By Published On: 14/05/2026Categories: opinion

Why Integration Overcomes the Clash Between Strategic Planning and Collaborative Production

In recent years, some specialized discourses have presented the Critical Path Method (CPM) and Lean methodologies as opposing approaches. In this approach, CPM is associated with rigidity, determinism and disconnection with the work, while Lean is identified with flexibility, collaboration and productive realism. At COMSA Corporació, the progressive incorporation of Lean Construction placed the organization in front of this apparent dilemma: it seemed necessary to decide between CPM or Lean. Analysis from real practice in complex projects led to a different conclusion: the decision was not one or the other, but the combination of both, each in the area where it brings the most value.

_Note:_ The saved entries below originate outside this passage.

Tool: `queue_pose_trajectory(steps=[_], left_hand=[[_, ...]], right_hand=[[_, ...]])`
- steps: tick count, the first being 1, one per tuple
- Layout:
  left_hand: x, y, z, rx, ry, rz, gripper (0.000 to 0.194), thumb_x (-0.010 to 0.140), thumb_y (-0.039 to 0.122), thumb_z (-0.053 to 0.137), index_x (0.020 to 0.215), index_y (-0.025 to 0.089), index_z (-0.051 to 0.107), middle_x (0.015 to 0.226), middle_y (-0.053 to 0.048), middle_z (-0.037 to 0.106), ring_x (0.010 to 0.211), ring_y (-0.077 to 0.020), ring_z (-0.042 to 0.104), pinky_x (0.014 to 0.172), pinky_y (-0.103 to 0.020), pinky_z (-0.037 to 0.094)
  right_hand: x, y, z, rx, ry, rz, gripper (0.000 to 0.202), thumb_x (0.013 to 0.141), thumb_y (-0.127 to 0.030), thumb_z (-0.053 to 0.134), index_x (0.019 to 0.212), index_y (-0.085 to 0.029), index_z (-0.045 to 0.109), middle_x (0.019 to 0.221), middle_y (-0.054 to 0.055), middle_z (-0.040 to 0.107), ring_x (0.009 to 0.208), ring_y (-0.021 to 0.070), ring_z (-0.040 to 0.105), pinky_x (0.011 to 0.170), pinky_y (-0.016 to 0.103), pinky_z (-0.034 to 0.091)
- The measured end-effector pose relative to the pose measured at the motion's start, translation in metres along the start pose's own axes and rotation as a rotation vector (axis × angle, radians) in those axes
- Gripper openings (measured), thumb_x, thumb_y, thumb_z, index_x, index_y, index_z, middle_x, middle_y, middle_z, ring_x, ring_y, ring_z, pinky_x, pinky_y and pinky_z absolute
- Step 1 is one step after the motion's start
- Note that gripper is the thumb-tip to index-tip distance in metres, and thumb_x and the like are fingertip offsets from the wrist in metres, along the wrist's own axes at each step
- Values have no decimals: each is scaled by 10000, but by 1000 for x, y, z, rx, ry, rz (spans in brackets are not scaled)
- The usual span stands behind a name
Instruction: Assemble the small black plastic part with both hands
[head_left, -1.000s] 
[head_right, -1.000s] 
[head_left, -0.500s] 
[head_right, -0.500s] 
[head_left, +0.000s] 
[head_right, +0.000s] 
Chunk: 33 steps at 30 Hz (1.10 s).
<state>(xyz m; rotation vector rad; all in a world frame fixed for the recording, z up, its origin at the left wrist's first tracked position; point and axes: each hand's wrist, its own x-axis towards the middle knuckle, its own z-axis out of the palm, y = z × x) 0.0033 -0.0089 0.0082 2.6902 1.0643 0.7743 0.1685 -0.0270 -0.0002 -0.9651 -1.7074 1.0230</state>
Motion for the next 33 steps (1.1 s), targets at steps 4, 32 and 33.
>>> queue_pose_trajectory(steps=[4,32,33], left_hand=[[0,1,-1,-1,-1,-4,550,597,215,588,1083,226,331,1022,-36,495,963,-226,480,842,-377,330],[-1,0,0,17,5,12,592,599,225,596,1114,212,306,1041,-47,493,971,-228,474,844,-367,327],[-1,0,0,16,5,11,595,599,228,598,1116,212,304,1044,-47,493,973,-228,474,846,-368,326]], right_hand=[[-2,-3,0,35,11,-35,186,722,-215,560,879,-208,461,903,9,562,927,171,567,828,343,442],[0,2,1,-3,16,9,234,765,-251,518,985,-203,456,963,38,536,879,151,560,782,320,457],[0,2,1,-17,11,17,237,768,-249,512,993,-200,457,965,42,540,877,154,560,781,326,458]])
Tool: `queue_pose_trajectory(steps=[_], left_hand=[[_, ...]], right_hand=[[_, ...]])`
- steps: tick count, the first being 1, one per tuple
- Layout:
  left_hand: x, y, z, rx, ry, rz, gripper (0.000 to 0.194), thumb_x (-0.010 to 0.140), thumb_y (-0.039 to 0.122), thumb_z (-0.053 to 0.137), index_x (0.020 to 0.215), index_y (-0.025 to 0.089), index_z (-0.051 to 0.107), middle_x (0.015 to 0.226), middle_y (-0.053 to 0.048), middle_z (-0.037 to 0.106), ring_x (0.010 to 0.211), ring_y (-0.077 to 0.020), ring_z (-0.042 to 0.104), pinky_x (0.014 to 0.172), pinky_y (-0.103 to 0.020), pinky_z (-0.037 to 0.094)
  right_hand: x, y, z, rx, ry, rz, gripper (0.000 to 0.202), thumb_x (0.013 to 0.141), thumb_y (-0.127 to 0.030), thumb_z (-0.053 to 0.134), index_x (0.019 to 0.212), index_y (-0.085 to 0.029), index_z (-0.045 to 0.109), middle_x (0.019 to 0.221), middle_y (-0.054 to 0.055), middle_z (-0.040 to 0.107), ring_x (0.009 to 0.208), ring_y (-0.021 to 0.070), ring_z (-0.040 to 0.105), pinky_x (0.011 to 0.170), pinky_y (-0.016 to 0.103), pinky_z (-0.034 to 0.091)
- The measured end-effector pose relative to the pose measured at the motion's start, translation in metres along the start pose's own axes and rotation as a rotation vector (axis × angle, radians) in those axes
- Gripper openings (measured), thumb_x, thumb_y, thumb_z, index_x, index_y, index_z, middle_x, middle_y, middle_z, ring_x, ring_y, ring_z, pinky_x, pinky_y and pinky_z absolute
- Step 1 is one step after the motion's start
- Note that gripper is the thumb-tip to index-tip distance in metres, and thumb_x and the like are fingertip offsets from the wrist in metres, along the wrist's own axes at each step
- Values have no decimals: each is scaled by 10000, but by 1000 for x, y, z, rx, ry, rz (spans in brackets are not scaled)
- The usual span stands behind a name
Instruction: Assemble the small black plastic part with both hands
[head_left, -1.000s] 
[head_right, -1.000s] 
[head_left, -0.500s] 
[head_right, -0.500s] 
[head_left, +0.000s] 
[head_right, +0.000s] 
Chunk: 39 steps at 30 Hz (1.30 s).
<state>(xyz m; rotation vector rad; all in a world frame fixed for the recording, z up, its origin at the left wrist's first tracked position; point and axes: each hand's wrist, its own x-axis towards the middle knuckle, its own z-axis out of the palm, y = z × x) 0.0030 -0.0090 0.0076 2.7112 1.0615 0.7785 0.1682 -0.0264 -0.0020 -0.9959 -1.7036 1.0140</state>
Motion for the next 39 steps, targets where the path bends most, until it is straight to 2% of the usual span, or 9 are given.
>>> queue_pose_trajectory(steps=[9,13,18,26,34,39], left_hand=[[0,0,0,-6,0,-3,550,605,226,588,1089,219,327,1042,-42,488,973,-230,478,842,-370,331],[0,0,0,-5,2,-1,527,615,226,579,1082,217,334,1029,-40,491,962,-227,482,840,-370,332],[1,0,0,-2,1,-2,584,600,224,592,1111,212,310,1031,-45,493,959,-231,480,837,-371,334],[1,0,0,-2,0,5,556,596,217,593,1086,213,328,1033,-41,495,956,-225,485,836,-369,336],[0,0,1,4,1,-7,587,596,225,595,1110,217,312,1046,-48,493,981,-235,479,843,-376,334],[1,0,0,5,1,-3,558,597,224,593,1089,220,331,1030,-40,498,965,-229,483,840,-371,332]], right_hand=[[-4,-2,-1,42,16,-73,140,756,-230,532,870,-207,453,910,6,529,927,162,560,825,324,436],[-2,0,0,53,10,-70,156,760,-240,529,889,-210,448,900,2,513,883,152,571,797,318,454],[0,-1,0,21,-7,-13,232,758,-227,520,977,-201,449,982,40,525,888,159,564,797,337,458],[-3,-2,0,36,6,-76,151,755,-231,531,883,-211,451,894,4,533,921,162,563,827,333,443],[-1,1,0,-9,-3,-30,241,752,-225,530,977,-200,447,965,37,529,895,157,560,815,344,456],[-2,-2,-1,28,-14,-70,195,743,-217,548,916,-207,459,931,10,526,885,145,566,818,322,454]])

Much of this supposed confrontation is based on some recurring myths that should be clarified. One of the most common is to define CPM as a push system. From a technical point of view, this statement confuses planning with production management. The CPM does not decide when the work is activated or how it is executed on the site; Its function is to order activities over time and make their dependencies visible. When work is activated unprepared, the problem is not CPM, but the lack of mechanisms that filter restrictions and capacity. The push or pull character is defined by operational management, not the planning model. Likewise, the tools used to build Gantt charts today allow them to be drawn up based on their milestones and plan backwards.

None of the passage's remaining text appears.